Our old server ran Debian and managed processes with runit, so our initial approach was to use the same setup for docker. Unfortunately we ran into problems trying to get runit and docker play together.

Instead we looked to systemd. As an [Arch Linux][arch_linux] user I have been using systemd for quite a while now, and I have generally happy with it and the declarative way of specifying services.
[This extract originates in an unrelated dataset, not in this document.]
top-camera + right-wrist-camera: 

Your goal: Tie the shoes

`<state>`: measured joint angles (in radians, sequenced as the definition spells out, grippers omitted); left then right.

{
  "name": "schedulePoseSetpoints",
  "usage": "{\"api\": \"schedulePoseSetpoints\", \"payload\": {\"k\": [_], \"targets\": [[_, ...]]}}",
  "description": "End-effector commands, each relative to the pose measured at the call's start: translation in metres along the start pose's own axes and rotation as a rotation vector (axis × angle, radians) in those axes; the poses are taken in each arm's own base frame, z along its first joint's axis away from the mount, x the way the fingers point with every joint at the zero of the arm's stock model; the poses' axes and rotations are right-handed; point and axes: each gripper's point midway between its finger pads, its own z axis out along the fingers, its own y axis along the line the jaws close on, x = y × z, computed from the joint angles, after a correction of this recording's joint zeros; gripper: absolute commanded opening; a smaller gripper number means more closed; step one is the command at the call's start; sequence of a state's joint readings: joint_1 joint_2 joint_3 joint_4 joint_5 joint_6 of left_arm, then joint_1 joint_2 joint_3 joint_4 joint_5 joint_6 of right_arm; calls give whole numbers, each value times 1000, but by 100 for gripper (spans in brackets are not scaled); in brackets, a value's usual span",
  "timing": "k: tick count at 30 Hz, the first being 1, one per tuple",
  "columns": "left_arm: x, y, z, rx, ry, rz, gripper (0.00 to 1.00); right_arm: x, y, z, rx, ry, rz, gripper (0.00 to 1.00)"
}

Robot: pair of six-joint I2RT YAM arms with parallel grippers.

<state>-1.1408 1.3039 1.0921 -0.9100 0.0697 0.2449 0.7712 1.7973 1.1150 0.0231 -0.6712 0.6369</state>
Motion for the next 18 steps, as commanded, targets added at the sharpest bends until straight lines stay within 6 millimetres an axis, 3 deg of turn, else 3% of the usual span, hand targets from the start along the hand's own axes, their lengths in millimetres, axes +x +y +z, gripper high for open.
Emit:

Docker works really well with systemd, and has some well documented examples over at the CoreOS site.

Services are declared as such:

[Unit]
Description=Dryleaf Backend
Requires=docker.service
After=docker.service

[Service]
Type=simple
User=qwaya-user
Group=qwaya-user
TimeoutStartSec=0
Restart=always
ExecStartPre=-/usr/bin/docker kill backend
ExecStartPre=-/usr/bin/docker rm -v backend
ExecStart=/usr/bin/docker run --name backend \
-p 8000:8000 \
-e "DB_HOST=<db_host>" \
-e "DB_USER=<db_user>" \
-e "DB_PWD=<yeah_right>" \
-e "DB_NAME=<db_name>" \
qwaya/qwaya-backend:latest
ExecStop=/usr/bin/docker stop backend

[Install]
WantedBy=multi-user.target

As can be seen, We’re still handling settings with environment variables, but in a next step I would really like to see us adapt something like vault and consul for service discovery and settings.

Summary

We’ve been running this setup with a total of 60 containers on six machines for four months now, and have had very few hiccups - we’ve had to restart a machine once, and twice force restart a process. All in all it’s a great improvement over our old setup.